Domenica 16 marzo, una serena, radiosa, giornata favorisce i partecipanti alla gita che il DLF ha promosso con destinazione nei Colli Euganei. Visita della cittadina di Monselice, posta alta su un colle, che conserva, del suo illustre passato, rilevanti monumenti quali: la Torre Civica, IL Duomo Vecchio, IL Castello, LA Villa Nani - Mocenigo, IL Santuario delle Sette Chiese, la Villa Duodo e la Rocca. Al termine è stato consumato un lauto pranzo in ristorante. Nel pomeriggio, poi, la visita ha interessato il sontuoso Castello del Catajo, che ha concluso, prima del rientro a Rimini, una gaudente giornata.
Foto scattata al Catajo dal socio Bartolomeo Maioli.

30 marzo, un gruppo di gitanti DLF ha aderito alla gita che proponeva a Valeggio sul Mincio la visita, nel mattino, in trenino e a piedi, dei celebri, diligentemente curati, Giardini Sicurtà per ammirare le tante spettacolari fioriture che la primavera così generosamente, copiosamente, nel periodo riserva. Successivamente vi è stato il pranzo in ristorante. Quindi, prima del rientro a Rimini, vi è stata la sosta a Borghetto famoso per il Ponte Visconteo e alcuni superstiti mulini ad acqua.
La foto qui pubblicata è pervenuta dalla socia Livia Staffiere.
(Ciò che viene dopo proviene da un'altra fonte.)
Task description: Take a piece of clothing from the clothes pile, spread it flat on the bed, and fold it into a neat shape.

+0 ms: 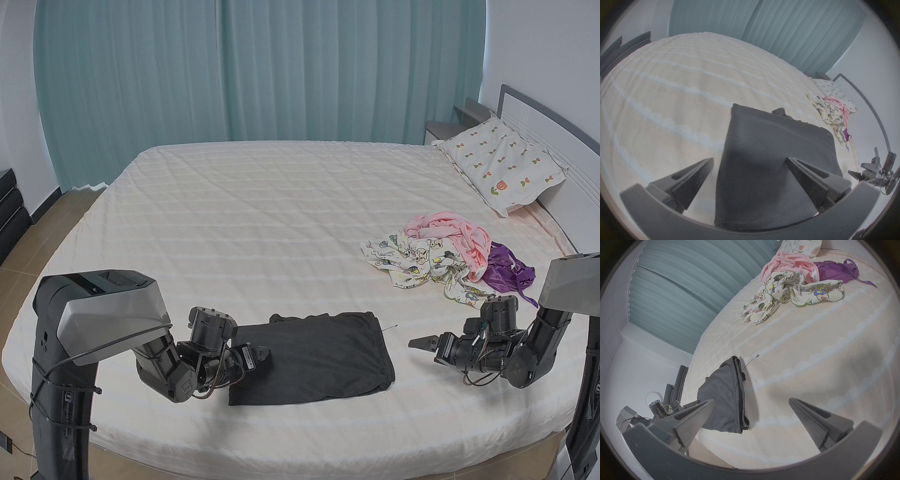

4 - 6 aprile, gita nel nord Italia che tocca la città di Vigevano per proseguire il secondo giorno per Domodossola dove prendiamo il Treno Verde delle Alpi che ci porta in Svizzera a visitare Berna e al ritorno Thun. Il terzo giorno, ringraziando il cielo che si è mantenuto limpido e con una temperatura ottimale, trasferimento sul Lago Maggiore a visitare gli splendidi giardini in fiore di Villa Taranto a Pallanza. Meglio di così non poteva andare.
Foto e commento didascalico del socio Giorgio Deangeli.

Domenica 27 aprile, la gita ha avuto come meta Assisi, il suo svolgimento è stato favorito dalla bella giornata e da una pausa al ristorante, che ha dimostrato che il menù proposto era all'altezza delle migliori aspettative. La visita della città e dei suoi favolosi monumenti, prevalentemente di carattere religioso, è avvenuta fra la calca dei tanti turisti che sempre questa richiama.
La foto è stata scattata dal socio Bartolomeo Maioli.